Ia memang piawai menjadi spekulan, namun ternyata Soros bukanlah lulusan ilmu Ekonomi. Ia ternyata adalah seorang doktor Filsafat. Gelar ini berhasil diraihnya di London School of Economics (LSE) pada tahun 1954.
Lulus kuliah dengan gelar dan ijasah di tangan tentu membuat Soros yakin bisa mendapatkan pekerjaan yang layak. Namun, ternyata semua tak sesuai ekspektasinya.
Ia terpaksa harus menjadi penjual keliling di sepanjang pantai Welsh. Soros kemudian mencoba melamar pekerjaan di bank di London, namun sebagian besar tidak merespons.
Beruntung seorang direktur pelaksana di Singer & Friedlander mau menerimanya untuk bekerja. Soros ditawarkan untuk mengisi posisi entry-level.
Pada tahun 1954, Soros mulai bekerja sebagai pegawai di bank tersebut, sebelum akhirnya dipromosikan ke departemen arbitrase. Saat berada di bank tersebut, salah satu rekan kerja Soros, Robert Mayer, merekomendasikan Soros untuk bekerja di bisnis orang tuanya, F.M. Mayer di New York pada tahun 1956.

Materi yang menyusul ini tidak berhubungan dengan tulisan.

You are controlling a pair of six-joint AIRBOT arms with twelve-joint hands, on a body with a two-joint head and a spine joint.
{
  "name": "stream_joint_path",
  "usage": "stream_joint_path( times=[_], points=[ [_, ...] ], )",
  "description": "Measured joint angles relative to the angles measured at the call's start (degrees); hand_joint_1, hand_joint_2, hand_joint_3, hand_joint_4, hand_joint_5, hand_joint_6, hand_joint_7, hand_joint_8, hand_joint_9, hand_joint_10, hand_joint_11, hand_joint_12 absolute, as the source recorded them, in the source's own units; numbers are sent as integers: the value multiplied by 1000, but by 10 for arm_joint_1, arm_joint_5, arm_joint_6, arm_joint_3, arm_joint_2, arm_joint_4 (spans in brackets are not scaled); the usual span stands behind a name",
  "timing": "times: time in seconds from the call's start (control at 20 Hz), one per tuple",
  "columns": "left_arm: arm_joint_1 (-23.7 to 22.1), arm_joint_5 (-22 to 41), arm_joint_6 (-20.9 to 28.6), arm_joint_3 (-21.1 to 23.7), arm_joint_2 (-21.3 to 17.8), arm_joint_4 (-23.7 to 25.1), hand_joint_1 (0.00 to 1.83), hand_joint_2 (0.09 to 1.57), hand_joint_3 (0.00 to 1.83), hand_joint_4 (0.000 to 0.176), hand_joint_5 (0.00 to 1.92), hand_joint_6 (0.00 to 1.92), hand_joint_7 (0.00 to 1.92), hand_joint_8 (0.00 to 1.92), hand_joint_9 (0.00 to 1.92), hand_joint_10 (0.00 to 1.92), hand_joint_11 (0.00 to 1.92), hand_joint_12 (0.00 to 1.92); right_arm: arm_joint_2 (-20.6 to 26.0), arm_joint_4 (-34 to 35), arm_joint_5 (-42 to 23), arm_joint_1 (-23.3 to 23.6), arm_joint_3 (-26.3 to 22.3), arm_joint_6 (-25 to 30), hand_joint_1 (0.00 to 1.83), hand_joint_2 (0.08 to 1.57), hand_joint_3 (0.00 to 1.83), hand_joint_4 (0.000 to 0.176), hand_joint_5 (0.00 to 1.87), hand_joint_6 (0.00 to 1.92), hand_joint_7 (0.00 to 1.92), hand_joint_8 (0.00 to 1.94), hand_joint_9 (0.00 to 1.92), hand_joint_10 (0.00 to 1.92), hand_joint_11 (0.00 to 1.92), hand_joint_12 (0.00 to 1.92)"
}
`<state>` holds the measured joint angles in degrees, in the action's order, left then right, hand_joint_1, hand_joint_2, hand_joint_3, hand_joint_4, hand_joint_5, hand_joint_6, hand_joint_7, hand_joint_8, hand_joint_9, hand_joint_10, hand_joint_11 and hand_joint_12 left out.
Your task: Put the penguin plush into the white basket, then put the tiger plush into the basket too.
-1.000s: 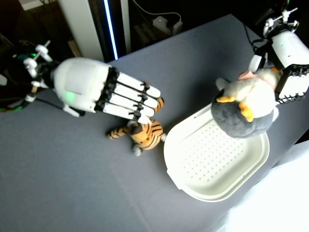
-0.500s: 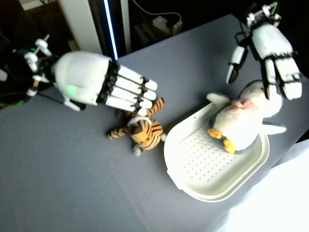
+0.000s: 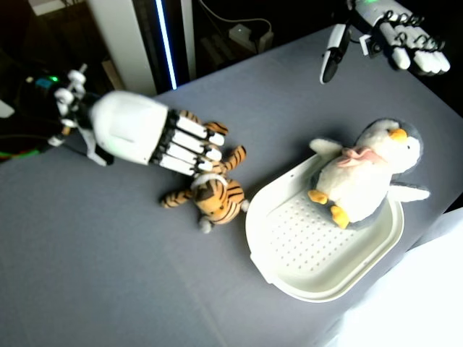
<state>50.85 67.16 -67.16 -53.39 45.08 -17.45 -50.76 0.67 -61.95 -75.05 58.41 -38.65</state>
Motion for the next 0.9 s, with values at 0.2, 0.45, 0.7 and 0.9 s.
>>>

Kinerjanya terbilang cemerlang di sana. Setelah membangun reputasi di lapangan, dia hijrah ke ke Wertheim & Co. pada tahun 1959 sebagai analis sekuritas Eropa.

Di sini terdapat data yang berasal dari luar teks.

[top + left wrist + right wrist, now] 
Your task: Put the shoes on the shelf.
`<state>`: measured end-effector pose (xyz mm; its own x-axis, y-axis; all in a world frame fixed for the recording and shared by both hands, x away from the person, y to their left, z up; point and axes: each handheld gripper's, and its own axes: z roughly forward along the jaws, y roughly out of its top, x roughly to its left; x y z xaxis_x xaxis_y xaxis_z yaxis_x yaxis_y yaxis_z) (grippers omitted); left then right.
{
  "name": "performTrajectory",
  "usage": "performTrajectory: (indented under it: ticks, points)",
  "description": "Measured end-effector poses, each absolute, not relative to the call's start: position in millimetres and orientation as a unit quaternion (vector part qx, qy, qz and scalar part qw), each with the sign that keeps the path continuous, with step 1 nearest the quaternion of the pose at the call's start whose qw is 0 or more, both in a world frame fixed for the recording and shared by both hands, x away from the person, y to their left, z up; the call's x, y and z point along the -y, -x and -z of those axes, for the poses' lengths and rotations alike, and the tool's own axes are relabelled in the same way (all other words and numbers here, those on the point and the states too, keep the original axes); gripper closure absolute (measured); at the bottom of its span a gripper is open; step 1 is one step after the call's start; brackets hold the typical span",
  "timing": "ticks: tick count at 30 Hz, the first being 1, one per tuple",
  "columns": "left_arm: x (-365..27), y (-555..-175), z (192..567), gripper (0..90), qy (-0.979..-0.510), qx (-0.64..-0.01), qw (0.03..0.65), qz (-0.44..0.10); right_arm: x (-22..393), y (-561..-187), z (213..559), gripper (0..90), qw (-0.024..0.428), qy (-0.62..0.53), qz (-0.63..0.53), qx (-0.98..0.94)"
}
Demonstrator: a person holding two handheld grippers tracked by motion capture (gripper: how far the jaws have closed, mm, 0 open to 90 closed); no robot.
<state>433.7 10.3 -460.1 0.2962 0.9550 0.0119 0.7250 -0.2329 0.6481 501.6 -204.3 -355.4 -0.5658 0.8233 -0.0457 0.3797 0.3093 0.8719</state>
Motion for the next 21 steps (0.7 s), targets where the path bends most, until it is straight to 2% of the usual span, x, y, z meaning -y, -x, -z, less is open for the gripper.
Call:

Dia terus bekerja, pindah ke bank investasi yang bermarkas di New York, Arnhold dan S. Bleichroeder pada tahun 1963.
Pendek kata, pada tahun 1969, Soros dipercaya mengelola pendanaan bernilai 4 juta dolar AS, yang termasuk 250.000 dolar AS dari uang Soros sendiri. Dana tersebut tumbuh menjadi Quantum Fund.
Pada gilirannya Soros mengganti nama pendanaan yang dikelolanya menjadi Soros Fund pada tahun 1973, dengan aset 12 juta dolar AS.
Kepiawaian dalam membaca laju pasar saham dan keuangan global pun kian terasah. Salah satu peristiwa fenomenal yang barangkali menjadi ajang ‘balas dendam’ Soros terjadi di tahun 1992.
Daily Telegraph melaporkan, pada musim panas 1992, Soros mengendus devaluasi poundsterling dan berharap keuntungan darinya.
Ia lalu meminjam sekitar 6,5 miliar poundsterling dari Bank of England dan mengonversinya menjadi Deutchmark dan Franc (masing-masing mata uang Jerman dan Perancis sebelum Euro).
Perkiraan Soros terbukti. Nilai mata uang Inggris yang semula tinggi segera ambrol. Setelah mengembalikan pinjaman awal, 1 miliar poundsterling pun masuk ke rekeningnya. Atas aksinya tersebut, Soros pun mendapat julukan sebagai pria yang membuat bank sentral Inggris bangkrut (The Man Who Broke the Bank of England).